- WHAT IS BEING ASKED -
Every line from the first one in the data below through the line holding "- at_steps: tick" is to be written out exactly, with the pictures omitted.

Source data

· · · · · · ·

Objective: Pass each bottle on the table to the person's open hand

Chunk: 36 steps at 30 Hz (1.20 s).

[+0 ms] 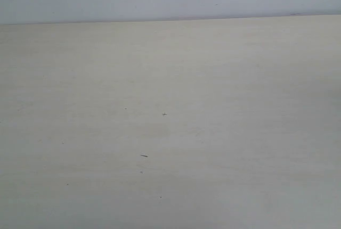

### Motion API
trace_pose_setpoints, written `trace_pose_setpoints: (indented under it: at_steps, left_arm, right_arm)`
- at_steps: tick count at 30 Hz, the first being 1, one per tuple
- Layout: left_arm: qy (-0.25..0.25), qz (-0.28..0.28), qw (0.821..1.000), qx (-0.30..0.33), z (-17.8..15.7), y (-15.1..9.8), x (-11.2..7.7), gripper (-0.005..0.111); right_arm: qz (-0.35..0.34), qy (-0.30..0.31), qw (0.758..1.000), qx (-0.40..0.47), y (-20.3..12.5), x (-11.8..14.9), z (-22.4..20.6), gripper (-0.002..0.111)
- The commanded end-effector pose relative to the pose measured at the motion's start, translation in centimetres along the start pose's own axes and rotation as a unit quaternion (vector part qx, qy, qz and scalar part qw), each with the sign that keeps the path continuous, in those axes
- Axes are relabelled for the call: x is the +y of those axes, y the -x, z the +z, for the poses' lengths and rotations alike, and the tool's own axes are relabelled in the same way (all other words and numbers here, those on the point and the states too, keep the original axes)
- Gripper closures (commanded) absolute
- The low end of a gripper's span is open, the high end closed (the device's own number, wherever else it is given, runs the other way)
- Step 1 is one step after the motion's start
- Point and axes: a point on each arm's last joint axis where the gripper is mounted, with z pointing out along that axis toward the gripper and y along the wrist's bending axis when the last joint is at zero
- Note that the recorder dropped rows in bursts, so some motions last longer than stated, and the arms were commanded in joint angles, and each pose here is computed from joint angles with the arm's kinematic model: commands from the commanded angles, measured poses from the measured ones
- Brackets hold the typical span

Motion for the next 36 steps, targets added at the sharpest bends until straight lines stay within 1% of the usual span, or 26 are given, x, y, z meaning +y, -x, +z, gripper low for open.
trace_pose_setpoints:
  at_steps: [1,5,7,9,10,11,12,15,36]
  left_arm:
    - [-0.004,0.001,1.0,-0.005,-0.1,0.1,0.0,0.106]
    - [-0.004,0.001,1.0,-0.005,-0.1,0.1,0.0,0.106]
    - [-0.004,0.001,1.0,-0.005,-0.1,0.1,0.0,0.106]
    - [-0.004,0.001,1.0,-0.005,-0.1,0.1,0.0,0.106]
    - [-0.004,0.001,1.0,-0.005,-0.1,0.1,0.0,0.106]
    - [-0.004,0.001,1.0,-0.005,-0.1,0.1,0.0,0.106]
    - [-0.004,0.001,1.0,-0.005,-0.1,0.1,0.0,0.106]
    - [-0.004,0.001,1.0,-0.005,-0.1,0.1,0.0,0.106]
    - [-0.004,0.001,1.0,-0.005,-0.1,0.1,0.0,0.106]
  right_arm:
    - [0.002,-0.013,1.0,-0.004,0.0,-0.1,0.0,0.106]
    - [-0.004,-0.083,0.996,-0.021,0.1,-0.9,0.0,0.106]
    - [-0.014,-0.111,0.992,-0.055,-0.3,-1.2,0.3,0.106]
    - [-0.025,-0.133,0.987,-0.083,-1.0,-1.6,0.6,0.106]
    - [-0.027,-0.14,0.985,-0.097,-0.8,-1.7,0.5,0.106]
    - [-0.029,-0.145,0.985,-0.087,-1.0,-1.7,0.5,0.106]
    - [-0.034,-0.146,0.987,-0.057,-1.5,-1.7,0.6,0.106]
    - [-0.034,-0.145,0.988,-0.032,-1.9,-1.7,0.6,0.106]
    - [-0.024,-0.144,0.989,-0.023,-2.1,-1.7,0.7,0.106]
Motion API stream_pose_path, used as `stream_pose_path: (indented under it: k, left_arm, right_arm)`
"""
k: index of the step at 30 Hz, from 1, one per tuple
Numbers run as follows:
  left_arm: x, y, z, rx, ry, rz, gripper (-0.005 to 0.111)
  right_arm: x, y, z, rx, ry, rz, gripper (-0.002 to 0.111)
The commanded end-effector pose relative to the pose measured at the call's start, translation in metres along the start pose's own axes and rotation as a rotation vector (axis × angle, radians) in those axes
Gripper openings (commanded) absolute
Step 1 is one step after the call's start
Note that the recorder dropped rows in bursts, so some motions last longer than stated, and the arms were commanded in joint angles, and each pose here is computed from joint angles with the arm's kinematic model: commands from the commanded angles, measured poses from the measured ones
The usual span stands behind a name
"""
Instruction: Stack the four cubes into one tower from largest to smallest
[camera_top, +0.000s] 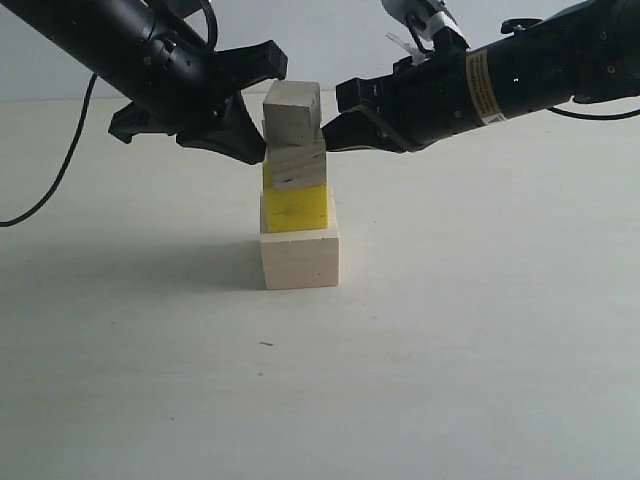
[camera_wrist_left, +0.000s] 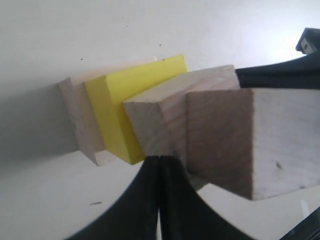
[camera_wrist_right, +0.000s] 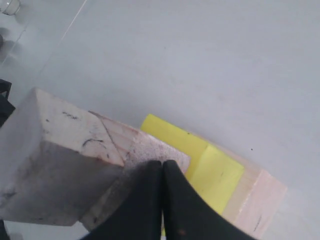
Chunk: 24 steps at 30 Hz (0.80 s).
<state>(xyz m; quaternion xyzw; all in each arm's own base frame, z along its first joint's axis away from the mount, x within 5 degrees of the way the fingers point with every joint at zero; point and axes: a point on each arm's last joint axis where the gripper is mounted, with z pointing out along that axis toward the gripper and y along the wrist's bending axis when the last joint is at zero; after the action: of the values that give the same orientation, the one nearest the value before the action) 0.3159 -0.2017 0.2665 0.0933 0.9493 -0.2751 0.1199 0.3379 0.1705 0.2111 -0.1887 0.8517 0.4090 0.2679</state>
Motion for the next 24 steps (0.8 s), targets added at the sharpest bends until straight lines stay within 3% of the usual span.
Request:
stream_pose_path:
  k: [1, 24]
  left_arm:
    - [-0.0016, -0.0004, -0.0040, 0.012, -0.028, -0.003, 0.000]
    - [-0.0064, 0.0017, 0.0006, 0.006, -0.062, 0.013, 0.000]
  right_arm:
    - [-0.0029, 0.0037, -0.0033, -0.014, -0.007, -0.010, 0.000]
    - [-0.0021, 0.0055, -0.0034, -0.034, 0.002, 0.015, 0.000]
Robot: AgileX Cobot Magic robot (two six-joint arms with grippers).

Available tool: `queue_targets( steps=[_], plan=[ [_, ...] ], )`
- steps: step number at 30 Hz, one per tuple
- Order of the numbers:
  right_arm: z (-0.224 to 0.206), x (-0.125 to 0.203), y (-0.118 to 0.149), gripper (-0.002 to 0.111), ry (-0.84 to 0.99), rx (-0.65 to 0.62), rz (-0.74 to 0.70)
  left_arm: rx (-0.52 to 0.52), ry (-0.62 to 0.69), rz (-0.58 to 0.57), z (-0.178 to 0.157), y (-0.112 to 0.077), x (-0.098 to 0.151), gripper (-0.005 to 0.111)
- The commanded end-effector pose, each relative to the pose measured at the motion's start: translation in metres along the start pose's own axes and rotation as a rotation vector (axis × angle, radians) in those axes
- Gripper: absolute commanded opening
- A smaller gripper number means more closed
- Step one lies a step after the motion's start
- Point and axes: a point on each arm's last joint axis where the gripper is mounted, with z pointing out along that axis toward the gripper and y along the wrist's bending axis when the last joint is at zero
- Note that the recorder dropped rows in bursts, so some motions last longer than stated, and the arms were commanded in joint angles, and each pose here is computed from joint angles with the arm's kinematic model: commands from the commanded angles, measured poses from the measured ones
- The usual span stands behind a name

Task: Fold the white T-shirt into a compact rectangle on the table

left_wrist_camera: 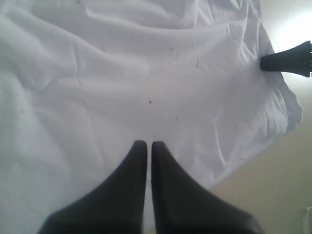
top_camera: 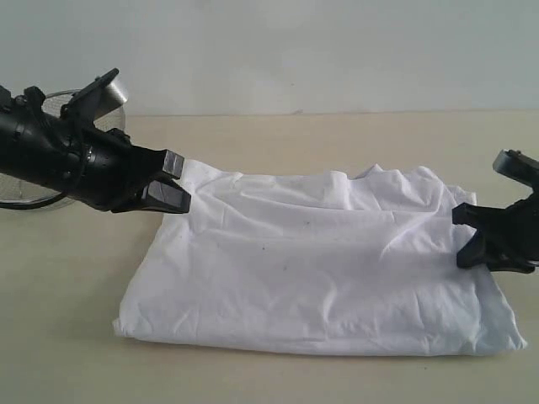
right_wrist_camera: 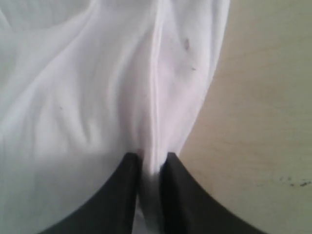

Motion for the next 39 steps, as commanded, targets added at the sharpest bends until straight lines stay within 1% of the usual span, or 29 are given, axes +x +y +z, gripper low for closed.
queue_targets(
  steps=[1, 10, 16, 21, 27, 28, 31, 32, 35, 36, 39],
  plan=[
    [0.012, 0.012, -0.009, 0.000, 0.061, 0.031, -0.019, -0.013, -0.016, 0.015, -0.002, 0.000, 0.000, 0.004],
    [-0.006, 0.005, 0.002, 0.000, -0.012, 0.001, -0.030, -0.019, -0.028, 0.021, -0.002, 0.000, -0.002, 0.004],
    [-0.010, 0.005, 0.006, 0.000, -0.019, -0.018, -0.042, -0.019, -0.028, 0.021, -0.002, 0.000, -0.002, 0.004],
    [-0.015, 0.001, 0.013, 0.000, -0.066, -0.063, -0.033, -0.019, -0.028, 0.021, -0.002, 0.000, -0.002, 0.004],
    [-0.032, -0.010, 0.030, 0.000, -0.104, -0.160, -0.084, -0.022, -0.031, 0.021, -0.002, 0.001, -0.002, 0.004],
    [-0.037, -0.016, 0.036, 0.000, -0.107, -0.201, -0.097, -0.022, -0.031, 0.021, -0.002, 0.001, -0.002, 0.004],
    [-0.039, -0.022, 0.052, 0.000, -0.111, -0.227, -0.142, -0.022, -0.031, 0.021, -0.002, 0.001, -0.002, 0.004],
    [-0.036, -0.021, 0.063, 0.000, -0.101, -0.240, -0.164, -0.022, -0.031, 0.021, -0.002, 0.001, -0.002, 0.004],
    [-0.028, -0.015, 0.085, 0.000, -0.074, -0.251, -0.215, -0.022, -0.030, 0.023, -0.002, 0.001, -0.002, 0.004],
    [-0.023, -0.011, 0.098, 0.000, -0.064, -0.265, -0.238, -0.022, -0.030, 0.023, -0.002, 0.001, -0.002, 0.004],
    [-0.015, -0.003, 0.125, 0.000, -0.055, -0.287, -0.290, -0.024, -0.029, 0.026, -0.002, 0.001, -0.002, 0.004]
  ],
)
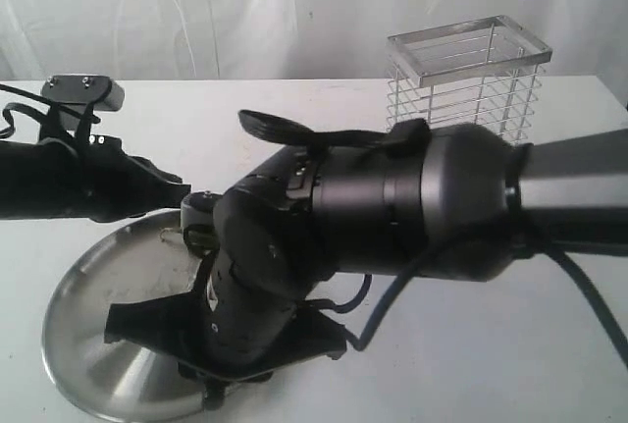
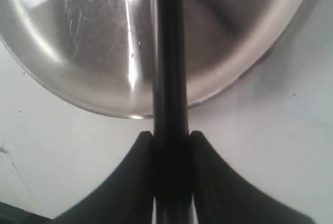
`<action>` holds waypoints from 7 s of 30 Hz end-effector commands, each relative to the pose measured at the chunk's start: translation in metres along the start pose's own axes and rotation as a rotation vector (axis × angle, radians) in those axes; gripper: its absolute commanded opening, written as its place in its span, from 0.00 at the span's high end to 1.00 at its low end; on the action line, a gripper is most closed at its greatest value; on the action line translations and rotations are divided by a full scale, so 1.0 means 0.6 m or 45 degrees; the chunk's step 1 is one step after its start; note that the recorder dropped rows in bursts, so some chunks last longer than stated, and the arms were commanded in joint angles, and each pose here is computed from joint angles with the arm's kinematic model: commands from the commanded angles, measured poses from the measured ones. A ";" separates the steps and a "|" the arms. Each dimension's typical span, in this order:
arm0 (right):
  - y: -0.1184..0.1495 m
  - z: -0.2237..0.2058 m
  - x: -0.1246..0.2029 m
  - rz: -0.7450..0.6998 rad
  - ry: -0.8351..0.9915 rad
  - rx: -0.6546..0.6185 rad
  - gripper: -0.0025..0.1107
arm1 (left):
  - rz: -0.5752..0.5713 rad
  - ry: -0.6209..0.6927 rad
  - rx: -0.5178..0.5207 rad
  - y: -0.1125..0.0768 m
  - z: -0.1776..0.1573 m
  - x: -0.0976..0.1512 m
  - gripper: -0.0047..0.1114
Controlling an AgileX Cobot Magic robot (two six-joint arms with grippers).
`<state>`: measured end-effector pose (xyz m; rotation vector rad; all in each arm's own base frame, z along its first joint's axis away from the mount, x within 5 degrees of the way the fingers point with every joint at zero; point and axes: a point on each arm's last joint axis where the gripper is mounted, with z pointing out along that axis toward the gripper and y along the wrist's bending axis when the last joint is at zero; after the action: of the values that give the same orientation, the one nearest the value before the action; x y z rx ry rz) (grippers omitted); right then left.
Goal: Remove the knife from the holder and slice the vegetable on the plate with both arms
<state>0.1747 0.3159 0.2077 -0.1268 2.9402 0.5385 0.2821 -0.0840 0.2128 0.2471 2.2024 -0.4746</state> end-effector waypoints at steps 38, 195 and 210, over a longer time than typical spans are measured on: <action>-0.208 -0.156 -0.116 -0.508 0.287 0.093 0.98 | 1.310 0.124 0.685 0.050 0.044 -0.018 0.62; 0.017 0.052 0.010 -0.203 0.131 -0.059 0.98 | -0.414 -0.042 0.394 0.163 -0.017 -0.029 0.96; 0.017 0.052 0.010 -0.221 0.127 -0.060 0.98 | -0.313 0.150 0.581 0.093 0.033 -0.002 0.96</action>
<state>0.1714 0.3353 0.1794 -0.3980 2.9938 0.5845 0.3182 -0.0346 0.1918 0.2148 2.2150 -1.1071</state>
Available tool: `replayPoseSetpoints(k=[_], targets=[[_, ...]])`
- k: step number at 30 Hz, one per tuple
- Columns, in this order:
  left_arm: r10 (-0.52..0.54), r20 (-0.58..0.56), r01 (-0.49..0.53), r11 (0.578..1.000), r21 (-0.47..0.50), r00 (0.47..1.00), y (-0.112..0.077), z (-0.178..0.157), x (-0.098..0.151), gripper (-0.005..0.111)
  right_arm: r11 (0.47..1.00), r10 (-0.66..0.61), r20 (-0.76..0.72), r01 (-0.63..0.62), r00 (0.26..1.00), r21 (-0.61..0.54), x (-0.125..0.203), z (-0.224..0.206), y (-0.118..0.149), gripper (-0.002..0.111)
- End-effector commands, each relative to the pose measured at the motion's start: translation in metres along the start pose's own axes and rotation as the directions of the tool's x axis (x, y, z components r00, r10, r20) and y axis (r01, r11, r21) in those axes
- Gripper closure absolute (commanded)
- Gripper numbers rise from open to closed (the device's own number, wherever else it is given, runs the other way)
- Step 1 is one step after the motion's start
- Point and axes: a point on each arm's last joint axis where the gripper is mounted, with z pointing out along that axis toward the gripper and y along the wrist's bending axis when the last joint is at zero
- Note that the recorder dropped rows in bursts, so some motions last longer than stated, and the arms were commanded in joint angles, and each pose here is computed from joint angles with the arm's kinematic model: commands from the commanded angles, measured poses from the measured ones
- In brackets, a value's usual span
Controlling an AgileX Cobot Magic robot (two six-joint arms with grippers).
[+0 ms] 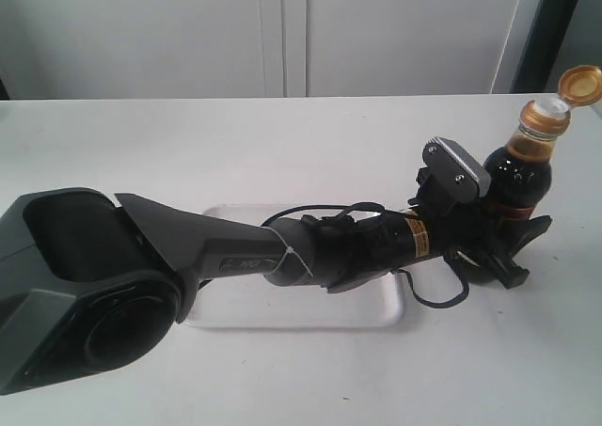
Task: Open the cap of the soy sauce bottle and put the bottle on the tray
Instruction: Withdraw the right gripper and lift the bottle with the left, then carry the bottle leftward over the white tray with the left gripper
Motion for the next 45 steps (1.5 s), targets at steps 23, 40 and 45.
replayPoseSetpoints(k=[23,40,45], targets=[[0.067,0.229,-0.07,0.998,0.005,0.971,0.013,-0.043,-0.083,0.107,1.0,0.02,0.023,-0.02,1.0,0.005,0.0,-0.008,0.0,0.108],[0.138,0.206,-0.131,0.99,-0.045,0.969,0.006,-0.092,-0.101,0.107,0.997,0.078,-0.035,-0.079,0.996,-0.022,0.008,0.003,0.002,0.108],[0.126,0.183,-0.116,0.991,-0.065,0.975,0.0,-0.113,-0.102,0.107,0.996,0.068,-0.035,-0.07,0.997,-0.05,0.007,0.003,0.008,0.108]])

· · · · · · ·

- SOLUTION -
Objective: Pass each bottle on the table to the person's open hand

Chunk: 36 steps at 30 Hz (1.20 s).

[+0 ms] 

### Motion API
trace_pose_setpoints, written `trace_pose_setpoints: (indented under it: at_steps, left_arm, right_arm)`
- at_steps: tick count at 30 Hz, the first being 1, one per tuple

This concludes the exercise.